Escena 3: Por el corredor del fondo veo un cartel que anuncia “Galería Unapintura”. No hay gente, solamente dos números de teléfono y tres vastísimos cuadros. El más grande se divide en tres grandes planos de color y nos señala un lugar de Buenos Aires donde ha comenzado a llover, la gente sin abandonar su rutina se refugia en taxis y paraguas. Otro nos propone una avenida sombría por donde pulula una fila de taxis. El tercero es una serie de planos de color: nuestra imaginación los atribuye obedientemente a otro paisaje urbano, transido de impiedad y sordidez.

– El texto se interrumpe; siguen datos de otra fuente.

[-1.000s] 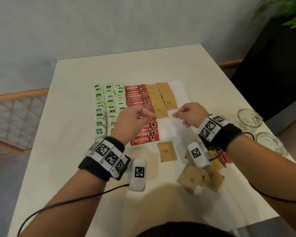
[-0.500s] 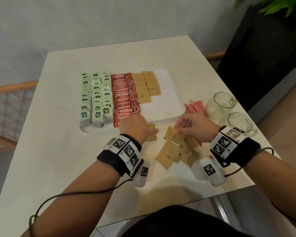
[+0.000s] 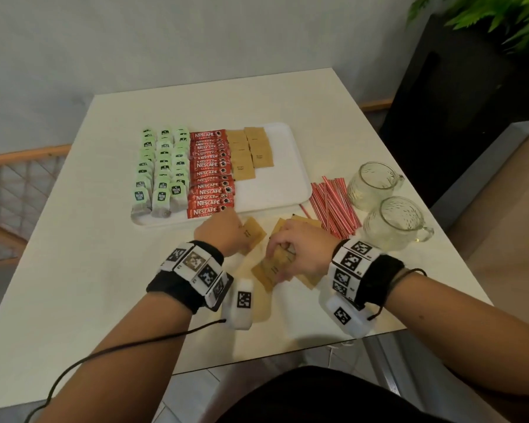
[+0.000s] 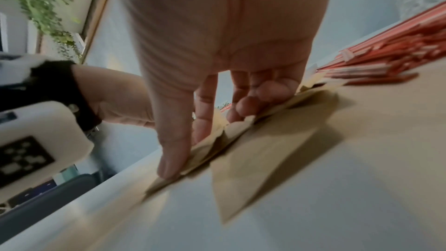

Escena 4: Deambulo distraído por el pasillo central. Una mujer con la mirada perdida está sentada en un escritorio, de pronto me mira, yo desvío la vista hacia un objeto que parece un insectario de moscas gigantes. Vuelvo a mirarla y por decir algo, balbuceo: lindo, ¿no? De un salto ella está a mi lado susurrándome el currículum de la autora. Con una mano de hierro me toma del brazo y me arrastra a la trastienda, un cuartucho donde me muestra más insectarios, junto a un escobillón y una caja con una porción de pizza mordida.
Escena 5: Estoy en un stand rodeado de pequeñas esculturas de bronce y de mármol. Sin querer le pregunto a una mujer que está allí observándome cuál es el precio de una que representa unos pies en el acto de caminar. Se acerca y casi al oído me dispara: “Ocho mil dólares”. Arqueo las cejas y ella agrega en un tono más bajo: “Te puedo hacer una atención”. Estúpidamente pregunto de qué clase. “Puedo dejártela en 6500”, responde.
Escena 6: Frente a una pintura de Jorge de la Vega, que retrata a unos batracios que se retuercen sobre un plano geometrizante, está el cuadro instalación La difunta Correa de Antonio Berni. Lo había visto veintitrés años atrás, cuando estuvo expuesto en la Galería Carmen Waugh de Florida al 900. Tengo la sensación de que ahora tiene menos botellas que antes. Pienso: no es de lo mejor de Berni. En ese instante dos gorilas me apartan y entra una mujer rubia, de dudosa elegancia y edad indefinida entre los 60 y 75 años, que exclama: “¡Compro, compro, es para mi museo de Puerto Madero!”. A la galerista le brillan los ojos. A los gorilas que me miran les brillan los anteojos.